Exactly as written, please set down all of the entries again, with no pictures.

----- Provided information -----

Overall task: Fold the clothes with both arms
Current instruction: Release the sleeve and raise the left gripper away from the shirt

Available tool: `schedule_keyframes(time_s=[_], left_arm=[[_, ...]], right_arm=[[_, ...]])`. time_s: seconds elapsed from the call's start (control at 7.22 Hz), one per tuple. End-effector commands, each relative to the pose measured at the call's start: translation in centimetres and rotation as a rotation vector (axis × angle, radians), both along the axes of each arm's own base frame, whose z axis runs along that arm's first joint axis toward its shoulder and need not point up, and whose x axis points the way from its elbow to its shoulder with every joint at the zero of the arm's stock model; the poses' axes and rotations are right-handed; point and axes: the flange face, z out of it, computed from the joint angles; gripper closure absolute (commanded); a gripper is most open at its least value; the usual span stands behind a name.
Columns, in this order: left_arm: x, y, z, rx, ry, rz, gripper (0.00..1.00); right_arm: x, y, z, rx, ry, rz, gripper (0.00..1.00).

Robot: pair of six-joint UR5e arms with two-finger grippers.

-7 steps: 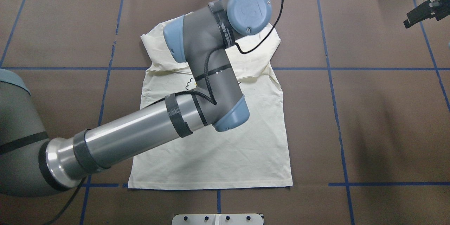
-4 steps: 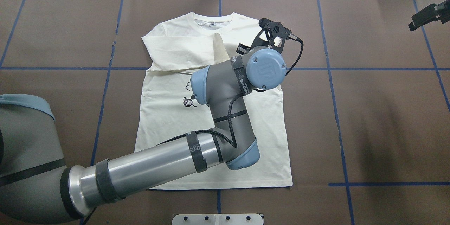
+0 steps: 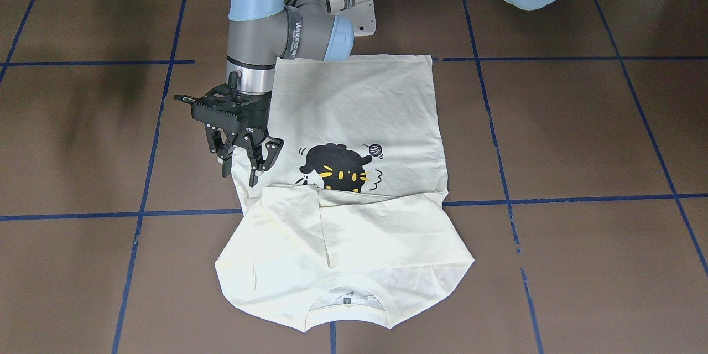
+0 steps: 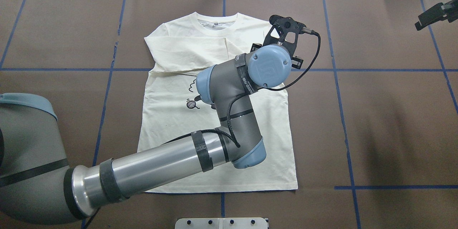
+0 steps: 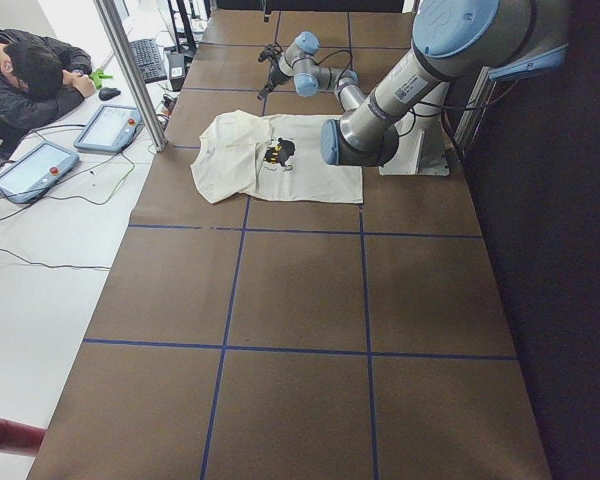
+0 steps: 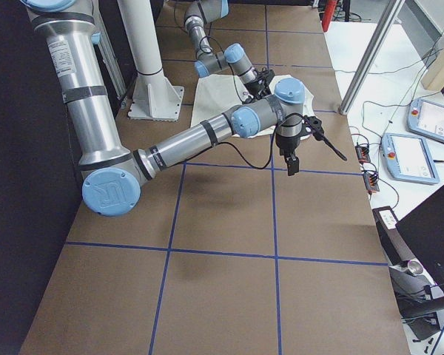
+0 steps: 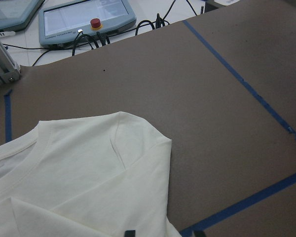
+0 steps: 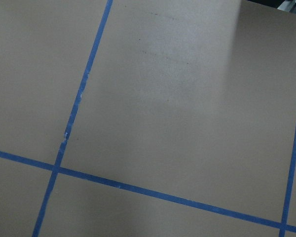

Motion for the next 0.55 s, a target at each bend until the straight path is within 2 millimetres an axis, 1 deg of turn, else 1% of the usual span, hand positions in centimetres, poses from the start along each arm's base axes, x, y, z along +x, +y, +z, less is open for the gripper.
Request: schedule_keyframes(time_s=[0.0,0.14,0.28,0.42], left_arm=[[-6.1,-5.5,2.6,-0.054,0.025,0.145,0.0],[-9.2,-7.0,5.5,-0.05,-0.019,0.176,0.0],[-12.7,-8.6,7.6,-0.037,-0.088,0.201,0.0],[-16.9,-9.7,9.8,-0.018,-0.133,0.213,0.0]], right_arm=[[-2.3,0.0,-1.5,0.078,-0.028,-0.028,0.0],[-6.3,0.2,-3.4,0.189,-0.055,-0.089,0.0],[-8.5,0.2,-5.6,0.259,-0.087,-0.1,0.01],[-11.5,0.2,-8.7,0.238,-0.129,-0.077,0.0]])
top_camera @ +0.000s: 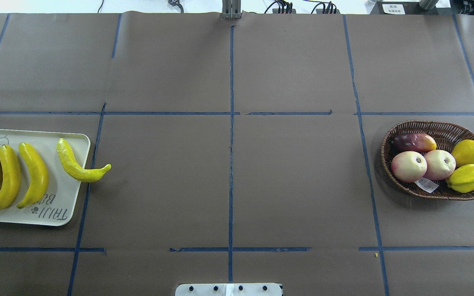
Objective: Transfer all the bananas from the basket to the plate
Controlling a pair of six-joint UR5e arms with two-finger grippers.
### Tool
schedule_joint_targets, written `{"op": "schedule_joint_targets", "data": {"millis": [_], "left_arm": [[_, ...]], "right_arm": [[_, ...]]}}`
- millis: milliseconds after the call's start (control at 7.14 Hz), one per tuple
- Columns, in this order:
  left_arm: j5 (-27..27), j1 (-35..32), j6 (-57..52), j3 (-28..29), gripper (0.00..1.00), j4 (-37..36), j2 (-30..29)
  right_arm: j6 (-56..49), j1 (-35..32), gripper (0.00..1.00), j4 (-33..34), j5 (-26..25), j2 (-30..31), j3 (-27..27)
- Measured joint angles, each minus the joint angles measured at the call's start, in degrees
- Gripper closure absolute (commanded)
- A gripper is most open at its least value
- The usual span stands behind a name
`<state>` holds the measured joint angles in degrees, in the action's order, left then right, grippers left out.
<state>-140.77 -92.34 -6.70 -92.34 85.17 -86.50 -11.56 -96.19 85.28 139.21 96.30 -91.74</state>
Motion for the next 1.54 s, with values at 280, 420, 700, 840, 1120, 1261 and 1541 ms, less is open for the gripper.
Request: {"op": "schedule_joint_targets", "data": {"millis": [280, 420, 700, 840, 1120, 1261, 1541], "left_arm": [[-0.18, 0.02, 0.58, 0.01, 0.00, 0.19, -0.36], [-0.20, 0.04, 1.26, -0.23, 0.00, 0.23, -0.63], [-0.20, 0.05, 2.01, -0.75, 0.00, 0.26, -0.82], [-0.20, 0.05, 2.32, -0.93, 0.00, 0.26, -0.85], [-0.21, 0.05, 2.66, -1.06, 0.00, 0.26, -0.86], [-0.20, 0.05, 2.67, -1.08, 0.00, 0.26, -0.86], [-0.20, 0.05, 2.66, -1.18, 0.00, 0.26, -0.86]], "right_arm": [[3.58, -0.05, 0.00, -0.19, -0.06, 0.27, -0.15], [4.02, -0.05, 0.00, -0.07, -0.33, 0.31, -0.11], [7.58, 0.88, 0.00, -0.02, -0.81, 0.01, -0.90], [10.51, 2.49, 0.00, -0.03, -0.74, -0.28, -1.85], [12.64, 4.09, 0.00, 0.25, -0.27, -0.54, -2.77], [12.81, 4.24, 0.00, 0.32, -0.15, -0.39, -3.15], [12.87, 4.25, 0.00, 0.40, -0.09, -0.13, -3.84]]}}
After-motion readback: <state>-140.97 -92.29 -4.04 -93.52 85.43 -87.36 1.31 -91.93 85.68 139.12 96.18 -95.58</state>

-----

Your solution:
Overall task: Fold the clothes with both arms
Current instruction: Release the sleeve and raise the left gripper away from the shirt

Available tool: `schedule_keyframes(time_s=[_], left_arm=[[_, ...]], right_arm=[[_, ...]])`. time_s: seconds elapsed from the call's start (control at 7.22 Hz), one per tuple. End-effector commands, each relative to the pose measured at the call's start: translation in centimetres and rotation as a rotation vector (axis × angle, radians), both along the axes of each arm's own base frame, whose z axis runs along that arm's first joint axis toward its shoulder and need not point up, and whose x axis points the way from its elbow to its shoulder with every joint at the zero of the arm's stock model; the poses' axes and rotations are right-handed; point and axes: the flange face, z out of it, computed from the joint angles; gripper closure absolute (commanded); a gripper is most open at its least value; the usual span stands behind a name.
Columns, in this order: left_arm: x, y, z, rx, ry, rz, gripper (0.00..1.00); right_arm: x, y, z, rx, ry, rz, gripper (0.00..1.00).

Robot: pair of six-joint UR5e arms with two-finger grippers.

-7 steps: 
-4 steps: 
+0 steps: 
+0 steps: 
+0 steps: 
+0 steps: 
+0 steps: 
+0 steps: 

Motion for the next 0.55 s, a target at each bend until the straight path is within 2 millimetres an axis, 1 deg of turn, else 1% of the usual span, hand positions in centimetres, poses from the start along each arm's base axes, x, y, z along +x, +y, +z, less is open for the gripper.
Request: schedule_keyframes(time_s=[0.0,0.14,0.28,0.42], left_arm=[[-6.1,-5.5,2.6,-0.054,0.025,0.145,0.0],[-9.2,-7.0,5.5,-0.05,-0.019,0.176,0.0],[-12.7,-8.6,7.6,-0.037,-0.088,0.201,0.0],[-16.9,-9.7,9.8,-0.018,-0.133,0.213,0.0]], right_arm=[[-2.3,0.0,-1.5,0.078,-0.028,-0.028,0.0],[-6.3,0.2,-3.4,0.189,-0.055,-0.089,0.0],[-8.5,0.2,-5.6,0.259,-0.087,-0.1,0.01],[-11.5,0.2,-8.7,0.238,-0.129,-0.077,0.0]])
top_camera @ +0.000s: 
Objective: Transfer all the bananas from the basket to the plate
Controlling a pair of six-joint UR5e arms with two-finger grippers.
### Tool
schedule_joint_targets, written `{"op": "schedule_joint_targets", "data": {"millis": [_], "left_arm": [[_, ...]], "right_arm": [[_, ...]]}}`
- millis: milliseconds after the call's start (control at 7.14 Hz), one per tuple
- Columns, in this order:
  left_arm: j5 (-27..27), j1 (-35..32), j6 (-57..52), j3 (-28..29), gripper (0.00..1.00), j4 (-37..36), j2 (-30..29)
  right_arm: j6 (-56..49), j1 (-35..32), gripper (0.00..1.00), j4 (-33..34), j5 (-26..25), j2 (-30..31), j3 (-27..27)
- Measured joint angles, each minus the joint angles measured at the call's start, in degrees
- Gripper closure absolute (commanded)
- A gripper is most open at its least value
- The usual span stands behind a name
`<state>` holds the measured joint angles in degrees, in the action's order, left then right, grippers left out.
<state>-140.77 -92.34 -6.70 -92.34 85.17 -86.50 -11.56 -96.19 85.28 139.21 96.30 -91.74</state>
Motion for the next 1.54 s, with values at 280, 420, 700, 840, 1120, 1261 and 1541 ms, less is open for the gripper.
Request: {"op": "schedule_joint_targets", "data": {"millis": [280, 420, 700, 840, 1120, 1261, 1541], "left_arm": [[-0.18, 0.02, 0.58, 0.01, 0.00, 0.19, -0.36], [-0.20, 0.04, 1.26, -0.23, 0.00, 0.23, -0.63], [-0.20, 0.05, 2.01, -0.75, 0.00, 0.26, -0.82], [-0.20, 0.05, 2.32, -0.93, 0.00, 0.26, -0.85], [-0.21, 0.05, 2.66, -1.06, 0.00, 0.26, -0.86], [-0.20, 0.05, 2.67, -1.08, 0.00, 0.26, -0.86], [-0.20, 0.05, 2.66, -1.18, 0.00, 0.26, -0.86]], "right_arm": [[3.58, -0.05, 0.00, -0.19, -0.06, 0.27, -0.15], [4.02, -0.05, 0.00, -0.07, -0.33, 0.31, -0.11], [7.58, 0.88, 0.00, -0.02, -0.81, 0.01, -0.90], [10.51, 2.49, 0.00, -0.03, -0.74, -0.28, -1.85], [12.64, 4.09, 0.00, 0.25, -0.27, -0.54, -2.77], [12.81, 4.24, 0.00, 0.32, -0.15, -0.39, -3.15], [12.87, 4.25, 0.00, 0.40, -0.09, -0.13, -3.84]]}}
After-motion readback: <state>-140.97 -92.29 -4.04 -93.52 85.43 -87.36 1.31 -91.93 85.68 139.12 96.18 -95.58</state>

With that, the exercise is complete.